It’s quite an album opening for anyone oblivious as to what to suspect. A low lingering piano note, a flutter of distorted noise, and then a drum groove of a production somewhere between that bright 80s snare snap and Steve Albini’s oaky, enveloping sense of space. On one hand, it’s unsettling and cruelly angular, jutting out like music formed from rusted junkyard scraps; yet somehow it simultaneously reclines into the kind of sombre jazz mood conveyed by the likes of Kilimanjaro Darkjazz Ensemble or Kammerflimmer Kollektief, pushed gently out of the crooked woodwork via little bubbles of organ. Where next?
To begin with, nowhere seems beyond reach. Each listener will no doubt have their own views on which of the album’s eclectic quirks are “acceptable” and which are not, and while my own listening experience of MTOB is littered with jolts of both ecstatic enjoyment and immense frustration, the journey is all the more engrossing for pinballing between these impulsive extremes of like and dislike. Particular highlights include the sludgy distortion gush from nowhere on “Schizopolis”, writhing worm of a bassline crawling out of the luscious opening of “Maladaptive”, and the flick of the psychotic switch that sends the gentle plod of “Bipolar” into some kind of serrated nu-metal jam.

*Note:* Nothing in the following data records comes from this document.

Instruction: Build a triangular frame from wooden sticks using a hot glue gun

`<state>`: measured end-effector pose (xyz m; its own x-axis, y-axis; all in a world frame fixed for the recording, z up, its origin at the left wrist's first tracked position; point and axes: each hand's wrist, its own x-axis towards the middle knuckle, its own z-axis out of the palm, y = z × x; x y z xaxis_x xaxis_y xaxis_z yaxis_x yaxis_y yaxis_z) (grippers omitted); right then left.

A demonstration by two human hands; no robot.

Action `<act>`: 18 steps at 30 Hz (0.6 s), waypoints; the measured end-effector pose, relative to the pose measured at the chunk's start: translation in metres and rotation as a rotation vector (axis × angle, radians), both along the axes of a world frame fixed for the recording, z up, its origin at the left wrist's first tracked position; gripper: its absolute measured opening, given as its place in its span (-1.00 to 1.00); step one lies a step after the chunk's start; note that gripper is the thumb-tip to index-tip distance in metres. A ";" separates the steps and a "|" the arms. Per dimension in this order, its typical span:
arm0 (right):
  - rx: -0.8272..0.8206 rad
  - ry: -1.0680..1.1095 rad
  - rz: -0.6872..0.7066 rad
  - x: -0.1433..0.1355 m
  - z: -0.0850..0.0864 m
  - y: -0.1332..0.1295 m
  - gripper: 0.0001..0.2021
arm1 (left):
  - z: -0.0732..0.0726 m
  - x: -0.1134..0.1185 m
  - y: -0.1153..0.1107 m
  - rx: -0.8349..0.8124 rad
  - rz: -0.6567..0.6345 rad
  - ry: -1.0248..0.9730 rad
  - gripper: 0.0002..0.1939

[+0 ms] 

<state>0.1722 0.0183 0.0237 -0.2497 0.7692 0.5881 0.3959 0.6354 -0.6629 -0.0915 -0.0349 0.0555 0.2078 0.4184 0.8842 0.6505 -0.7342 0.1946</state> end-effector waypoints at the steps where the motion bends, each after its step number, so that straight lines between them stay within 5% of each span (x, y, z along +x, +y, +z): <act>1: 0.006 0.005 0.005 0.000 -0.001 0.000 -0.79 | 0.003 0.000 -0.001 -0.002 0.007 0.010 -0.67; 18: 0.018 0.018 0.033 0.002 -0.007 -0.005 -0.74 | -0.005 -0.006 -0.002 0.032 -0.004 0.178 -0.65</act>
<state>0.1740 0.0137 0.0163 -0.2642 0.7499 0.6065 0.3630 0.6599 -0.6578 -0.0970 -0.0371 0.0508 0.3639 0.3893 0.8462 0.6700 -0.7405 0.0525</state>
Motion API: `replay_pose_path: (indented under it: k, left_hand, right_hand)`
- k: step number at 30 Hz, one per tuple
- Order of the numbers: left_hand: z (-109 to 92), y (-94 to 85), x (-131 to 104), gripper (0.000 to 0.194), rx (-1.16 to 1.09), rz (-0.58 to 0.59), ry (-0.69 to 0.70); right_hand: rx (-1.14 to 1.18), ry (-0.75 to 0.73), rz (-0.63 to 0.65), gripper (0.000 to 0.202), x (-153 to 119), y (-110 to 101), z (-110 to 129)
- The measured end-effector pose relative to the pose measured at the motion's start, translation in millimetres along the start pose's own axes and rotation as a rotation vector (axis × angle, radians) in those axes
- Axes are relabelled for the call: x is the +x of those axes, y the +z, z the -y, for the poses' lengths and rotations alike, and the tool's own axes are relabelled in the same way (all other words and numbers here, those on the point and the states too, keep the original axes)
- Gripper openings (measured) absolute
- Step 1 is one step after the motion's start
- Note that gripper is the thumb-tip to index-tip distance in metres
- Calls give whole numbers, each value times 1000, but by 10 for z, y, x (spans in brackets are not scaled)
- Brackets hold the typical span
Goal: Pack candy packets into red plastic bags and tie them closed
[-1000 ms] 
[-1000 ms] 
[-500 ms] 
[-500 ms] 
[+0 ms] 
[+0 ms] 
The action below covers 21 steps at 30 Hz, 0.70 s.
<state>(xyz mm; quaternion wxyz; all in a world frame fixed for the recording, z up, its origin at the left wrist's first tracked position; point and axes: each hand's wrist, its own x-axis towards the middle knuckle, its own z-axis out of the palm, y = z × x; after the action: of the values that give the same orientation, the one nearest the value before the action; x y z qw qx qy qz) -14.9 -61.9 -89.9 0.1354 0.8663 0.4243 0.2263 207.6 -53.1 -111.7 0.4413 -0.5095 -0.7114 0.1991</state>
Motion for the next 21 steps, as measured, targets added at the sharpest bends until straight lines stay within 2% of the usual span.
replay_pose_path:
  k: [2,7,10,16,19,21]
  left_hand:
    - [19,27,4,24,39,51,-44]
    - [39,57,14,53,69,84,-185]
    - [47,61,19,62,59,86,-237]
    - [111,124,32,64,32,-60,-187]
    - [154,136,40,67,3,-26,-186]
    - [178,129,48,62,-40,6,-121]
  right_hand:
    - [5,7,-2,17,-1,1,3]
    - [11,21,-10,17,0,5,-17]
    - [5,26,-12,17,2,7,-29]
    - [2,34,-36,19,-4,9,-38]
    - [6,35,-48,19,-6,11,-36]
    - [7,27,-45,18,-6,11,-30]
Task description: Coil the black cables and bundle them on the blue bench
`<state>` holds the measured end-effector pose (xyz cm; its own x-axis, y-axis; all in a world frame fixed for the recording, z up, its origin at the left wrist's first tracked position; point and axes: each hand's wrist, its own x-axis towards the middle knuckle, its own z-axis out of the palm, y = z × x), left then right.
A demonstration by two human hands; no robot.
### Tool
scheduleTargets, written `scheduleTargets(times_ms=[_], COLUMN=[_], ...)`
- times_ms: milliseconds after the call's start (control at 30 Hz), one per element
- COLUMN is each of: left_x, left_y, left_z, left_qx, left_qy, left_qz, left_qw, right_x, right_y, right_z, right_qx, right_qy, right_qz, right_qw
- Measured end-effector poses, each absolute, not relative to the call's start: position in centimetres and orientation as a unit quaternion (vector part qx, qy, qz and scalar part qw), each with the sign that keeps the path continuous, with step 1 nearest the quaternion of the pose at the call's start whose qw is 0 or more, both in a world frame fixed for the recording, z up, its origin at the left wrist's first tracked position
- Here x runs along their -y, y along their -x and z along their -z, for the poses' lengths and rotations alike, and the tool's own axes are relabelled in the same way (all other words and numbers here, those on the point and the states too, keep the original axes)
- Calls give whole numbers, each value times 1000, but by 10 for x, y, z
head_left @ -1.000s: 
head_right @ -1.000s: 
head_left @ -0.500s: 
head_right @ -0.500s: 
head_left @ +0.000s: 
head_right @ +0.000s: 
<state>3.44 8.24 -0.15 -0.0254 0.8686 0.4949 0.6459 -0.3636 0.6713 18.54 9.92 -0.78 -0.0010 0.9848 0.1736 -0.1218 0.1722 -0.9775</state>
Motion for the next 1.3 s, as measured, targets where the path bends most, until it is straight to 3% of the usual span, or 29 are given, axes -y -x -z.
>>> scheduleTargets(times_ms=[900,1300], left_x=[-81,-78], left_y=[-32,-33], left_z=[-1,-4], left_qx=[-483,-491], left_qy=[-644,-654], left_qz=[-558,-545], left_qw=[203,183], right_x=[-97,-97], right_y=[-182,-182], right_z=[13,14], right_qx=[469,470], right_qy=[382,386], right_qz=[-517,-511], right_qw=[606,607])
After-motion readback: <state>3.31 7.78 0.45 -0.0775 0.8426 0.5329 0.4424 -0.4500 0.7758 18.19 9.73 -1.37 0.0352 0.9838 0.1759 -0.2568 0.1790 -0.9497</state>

Then there are the stretches of tepidity, where MTOB slackened their flair for surprise to slump into indistinctive stretches of groove, devoid of those explosions of sweet and sharp that characterise the album’s most enveloping moments. Unfortunately this seems to be a more regular occurrence as the album moves into the second half: “King Cockroach” seesaws casually between reggae and downtuned metallics until it becomes tiresome, while “Fist Full Of Flies” plods vacantly through bass riffs and streams of piano improvisation without convincingly collating its separate segments into one.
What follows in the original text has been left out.